I would like to point out that I am not easily angered by ignorant people. I have encountered my fair share. I used to be a teacher and an assistant principal. I am fairly good at handling conflict with angry people in a calm fashion. However, I kept thinking about what if someone was attending this event for the first time? What if the were someone newly diagnosed who had just worked up the courage to attend an event without knowing what to expect? They would likely never have attended again. I had to go talk to someone to point out this unaccepting attitude that was shown to me. I went over to the information area and asked to speak to someone about a complaint. They instantly had someone come over to talk to me. She listened as I recounted what had happened to me. She was so upset that someone had made me feel this way. She told me if I saw him again to note what colour his shirt was so that she would know what department he was from. She reiterated that the entire goal of the event is to promote inclusion and that inclusion does not mean you need to be isolated to one area. She asked if I would write a letter or call the main office after the event to let them know about the issue so that they could include more training next year for volunteers, so this does not happen again. I felt heard by her and felt like she would do something about this issue.

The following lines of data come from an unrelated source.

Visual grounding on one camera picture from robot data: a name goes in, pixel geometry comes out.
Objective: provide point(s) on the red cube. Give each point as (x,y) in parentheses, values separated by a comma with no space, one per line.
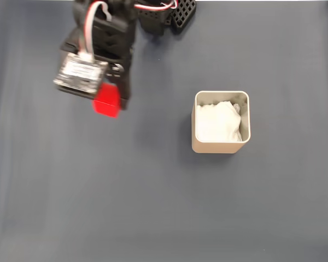
(106,103)

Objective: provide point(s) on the beige square box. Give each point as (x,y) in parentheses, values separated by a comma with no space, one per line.
(218,148)

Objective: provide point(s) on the blue-grey table mat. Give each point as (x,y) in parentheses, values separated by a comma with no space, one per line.
(98,177)

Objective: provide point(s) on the white crumpled tissue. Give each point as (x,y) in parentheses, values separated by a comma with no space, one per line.
(217,122)

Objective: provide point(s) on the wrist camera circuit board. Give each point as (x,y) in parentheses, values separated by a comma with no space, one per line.
(80,72)

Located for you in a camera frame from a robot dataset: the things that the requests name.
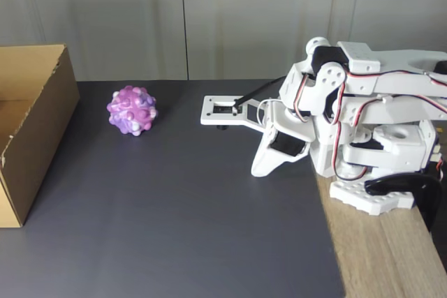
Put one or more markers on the purple pink bumpy ball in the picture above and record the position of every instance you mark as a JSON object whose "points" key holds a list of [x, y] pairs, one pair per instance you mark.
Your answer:
{"points": [[132, 111]]}

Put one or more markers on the brown cardboard box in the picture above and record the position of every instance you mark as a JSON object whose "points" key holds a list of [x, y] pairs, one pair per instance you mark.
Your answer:
{"points": [[42, 144]]}

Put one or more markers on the dark grey table mat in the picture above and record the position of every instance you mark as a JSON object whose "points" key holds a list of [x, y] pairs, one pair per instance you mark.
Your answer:
{"points": [[174, 207]]}

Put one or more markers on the black table clamp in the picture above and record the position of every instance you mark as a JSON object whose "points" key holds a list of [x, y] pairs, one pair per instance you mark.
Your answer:
{"points": [[426, 200]]}

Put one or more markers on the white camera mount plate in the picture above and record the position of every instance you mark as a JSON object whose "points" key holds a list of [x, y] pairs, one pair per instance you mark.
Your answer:
{"points": [[223, 118]]}

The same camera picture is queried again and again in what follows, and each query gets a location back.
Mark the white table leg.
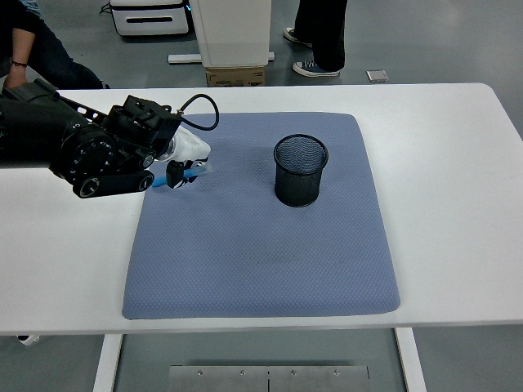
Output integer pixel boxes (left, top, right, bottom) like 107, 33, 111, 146
394, 327, 428, 392
92, 334, 123, 392

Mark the brown cardboard box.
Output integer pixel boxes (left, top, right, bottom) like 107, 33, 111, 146
204, 65, 266, 87

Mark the blue textured mat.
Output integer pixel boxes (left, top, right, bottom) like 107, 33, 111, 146
121, 112, 401, 322

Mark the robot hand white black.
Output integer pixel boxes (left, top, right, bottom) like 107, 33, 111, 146
165, 125, 212, 190

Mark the white machine with dark slot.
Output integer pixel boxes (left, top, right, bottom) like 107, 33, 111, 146
108, 0, 193, 38

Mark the black mesh pen holder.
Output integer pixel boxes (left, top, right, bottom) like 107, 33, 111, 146
273, 133, 329, 208

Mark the grey metal plate with screws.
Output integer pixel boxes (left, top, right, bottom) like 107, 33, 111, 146
168, 365, 370, 392

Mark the blue marker with clear cap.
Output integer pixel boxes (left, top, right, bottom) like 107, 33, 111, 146
150, 161, 215, 189

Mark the person in dark clothing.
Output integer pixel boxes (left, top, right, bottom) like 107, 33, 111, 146
0, 0, 110, 91

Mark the white floor bar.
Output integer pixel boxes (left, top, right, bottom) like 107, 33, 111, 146
167, 51, 275, 65

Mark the person with blue sneakers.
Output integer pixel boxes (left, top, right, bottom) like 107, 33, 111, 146
283, 0, 349, 78

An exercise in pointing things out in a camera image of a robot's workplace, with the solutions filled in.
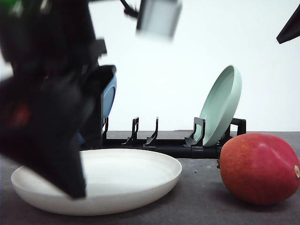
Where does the green plate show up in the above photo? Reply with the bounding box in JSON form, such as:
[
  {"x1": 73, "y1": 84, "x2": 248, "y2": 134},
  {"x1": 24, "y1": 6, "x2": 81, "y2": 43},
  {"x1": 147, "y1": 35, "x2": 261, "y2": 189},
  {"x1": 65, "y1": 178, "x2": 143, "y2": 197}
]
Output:
[{"x1": 195, "y1": 65, "x2": 242, "y2": 147}]

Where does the black dish rack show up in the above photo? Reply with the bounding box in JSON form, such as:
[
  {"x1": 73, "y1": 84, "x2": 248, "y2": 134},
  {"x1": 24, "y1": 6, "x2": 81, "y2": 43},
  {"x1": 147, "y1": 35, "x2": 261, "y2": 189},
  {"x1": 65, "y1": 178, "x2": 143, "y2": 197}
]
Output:
[{"x1": 102, "y1": 117, "x2": 247, "y2": 160}]

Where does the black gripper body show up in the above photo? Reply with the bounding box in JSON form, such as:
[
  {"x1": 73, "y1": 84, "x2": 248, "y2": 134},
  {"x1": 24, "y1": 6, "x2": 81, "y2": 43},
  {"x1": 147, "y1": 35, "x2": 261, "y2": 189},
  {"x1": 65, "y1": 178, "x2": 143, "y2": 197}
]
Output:
[{"x1": 0, "y1": 0, "x2": 107, "y2": 78}]

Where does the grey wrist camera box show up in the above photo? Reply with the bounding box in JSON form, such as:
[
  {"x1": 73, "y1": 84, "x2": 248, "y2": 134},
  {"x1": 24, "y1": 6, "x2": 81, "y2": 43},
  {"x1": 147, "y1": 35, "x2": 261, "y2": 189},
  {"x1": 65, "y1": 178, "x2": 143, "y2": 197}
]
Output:
[{"x1": 136, "y1": 0, "x2": 182, "y2": 41}]

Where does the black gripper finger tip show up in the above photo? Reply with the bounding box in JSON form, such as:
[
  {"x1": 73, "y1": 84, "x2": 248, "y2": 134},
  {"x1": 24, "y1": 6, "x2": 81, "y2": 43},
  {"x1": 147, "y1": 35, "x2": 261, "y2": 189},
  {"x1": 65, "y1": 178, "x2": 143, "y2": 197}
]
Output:
[{"x1": 276, "y1": 4, "x2": 300, "y2": 44}]

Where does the blue plate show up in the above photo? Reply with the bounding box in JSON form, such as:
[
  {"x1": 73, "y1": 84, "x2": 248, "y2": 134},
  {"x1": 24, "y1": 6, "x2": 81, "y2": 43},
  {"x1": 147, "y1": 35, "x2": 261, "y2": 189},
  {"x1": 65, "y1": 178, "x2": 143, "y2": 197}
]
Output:
[{"x1": 101, "y1": 76, "x2": 117, "y2": 118}]

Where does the white plate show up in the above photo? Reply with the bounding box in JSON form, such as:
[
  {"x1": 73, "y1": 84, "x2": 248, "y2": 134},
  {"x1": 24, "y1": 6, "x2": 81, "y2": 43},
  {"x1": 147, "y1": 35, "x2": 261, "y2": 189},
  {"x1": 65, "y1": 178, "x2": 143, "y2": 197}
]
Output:
[{"x1": 11, "y1": 149, "x2": 182, "y2": 216}]

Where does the red pomegranate fruit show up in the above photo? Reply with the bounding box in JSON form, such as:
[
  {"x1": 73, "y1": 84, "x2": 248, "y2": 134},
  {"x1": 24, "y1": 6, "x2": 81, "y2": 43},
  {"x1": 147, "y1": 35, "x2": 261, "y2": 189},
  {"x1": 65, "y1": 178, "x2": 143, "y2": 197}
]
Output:
[{"x1": 220, "y1": 133, "x2": 300, "y2": 206}]

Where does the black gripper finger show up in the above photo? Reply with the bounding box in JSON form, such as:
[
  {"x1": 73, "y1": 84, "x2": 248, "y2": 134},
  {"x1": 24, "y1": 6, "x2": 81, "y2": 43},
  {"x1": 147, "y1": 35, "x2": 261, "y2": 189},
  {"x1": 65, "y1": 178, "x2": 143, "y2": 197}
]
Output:
[
  {"x1": 0, "y1": 75, "x2": 99, "y2": 199},
  {"x1": 82, "y1": 65, "x2": 117, "y2": 148}
]

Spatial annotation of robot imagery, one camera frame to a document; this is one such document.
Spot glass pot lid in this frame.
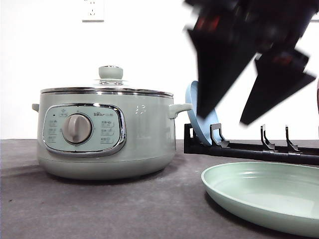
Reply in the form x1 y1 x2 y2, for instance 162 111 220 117
40 65 173 97

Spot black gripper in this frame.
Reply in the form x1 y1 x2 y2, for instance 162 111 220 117
183 0 319 125

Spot green electric steamer pot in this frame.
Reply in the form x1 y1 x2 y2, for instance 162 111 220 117
32 88 192 180

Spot white wall socket left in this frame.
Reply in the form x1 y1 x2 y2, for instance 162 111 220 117
82 0 105 23

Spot black plate rack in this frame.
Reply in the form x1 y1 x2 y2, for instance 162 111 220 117
184 123 319 165

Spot green plate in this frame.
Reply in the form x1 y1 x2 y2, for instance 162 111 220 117
201 162 319 238

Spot blue plate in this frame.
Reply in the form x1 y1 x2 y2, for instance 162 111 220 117
185 81 219 146

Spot grey felt table mat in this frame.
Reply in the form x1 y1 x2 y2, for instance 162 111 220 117
0 139 319 239

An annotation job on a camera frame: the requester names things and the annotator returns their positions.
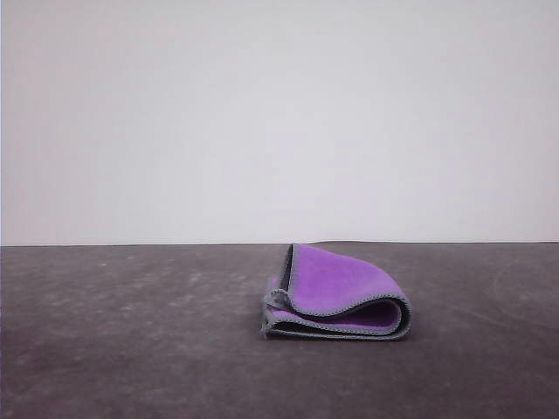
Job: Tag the purple towel with grey hem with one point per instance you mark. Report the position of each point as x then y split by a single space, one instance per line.
332 279

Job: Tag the grey table cloth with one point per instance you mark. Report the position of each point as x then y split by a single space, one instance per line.
131 349

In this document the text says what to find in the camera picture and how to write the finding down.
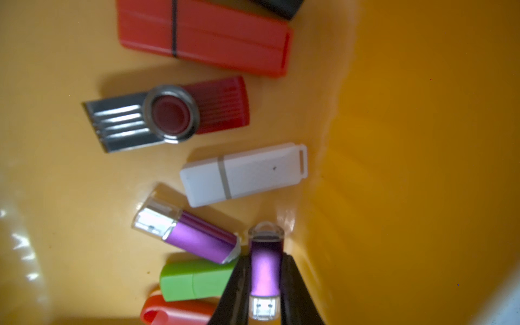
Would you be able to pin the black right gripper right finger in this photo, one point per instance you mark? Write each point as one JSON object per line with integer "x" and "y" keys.
{"x": 297, "y": 306}

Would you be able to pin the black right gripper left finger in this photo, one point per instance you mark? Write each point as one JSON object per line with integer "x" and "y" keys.
{"x": 233, "y": 307}

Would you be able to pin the green usb drive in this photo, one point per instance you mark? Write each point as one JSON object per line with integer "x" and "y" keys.
{"x": 195, "y": 279}

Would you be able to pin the purple usb drive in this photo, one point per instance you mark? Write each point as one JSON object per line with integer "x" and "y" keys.
{"x": 185, "y": 231}
{"x": 266, "y": 244}

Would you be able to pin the red rounded usb drive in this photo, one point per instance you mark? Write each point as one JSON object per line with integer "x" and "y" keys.
{"x": 191, "y": 312}

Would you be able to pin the white slider usb drive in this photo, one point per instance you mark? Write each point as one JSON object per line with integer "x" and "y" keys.
{"x": 233, "y": 176}

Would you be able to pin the yellow plastic storage box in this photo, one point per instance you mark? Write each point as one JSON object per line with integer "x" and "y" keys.
{"x": 410, "y": 114}

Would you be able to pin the red black usb drive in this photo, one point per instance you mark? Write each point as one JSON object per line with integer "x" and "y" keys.
{"x": 169, "y": 114}

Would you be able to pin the red rectangular usb drive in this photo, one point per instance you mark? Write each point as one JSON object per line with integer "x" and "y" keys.
{"x": 208, "y": 33}

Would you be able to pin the black silver usb drive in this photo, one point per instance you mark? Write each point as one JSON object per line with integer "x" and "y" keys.
{"x": 285, "y": 9}

I acknowledge that people have bad days. It happens. I have had my fair share of them. However, all I was trying to do was to attend a festival that I love and was made to feel like a scammer and that I was trying to get away with something. For all of you who have been embarrassed and singled out while trying to live your best life, I hope you can brush it off, create some education and keep going back. I know for me, I will be back next year to the Folk Fest and will keep being me and try to keep informing people about how strong, different-abled people deserve to live in the same world as everyone else. I will not be lumped into one category.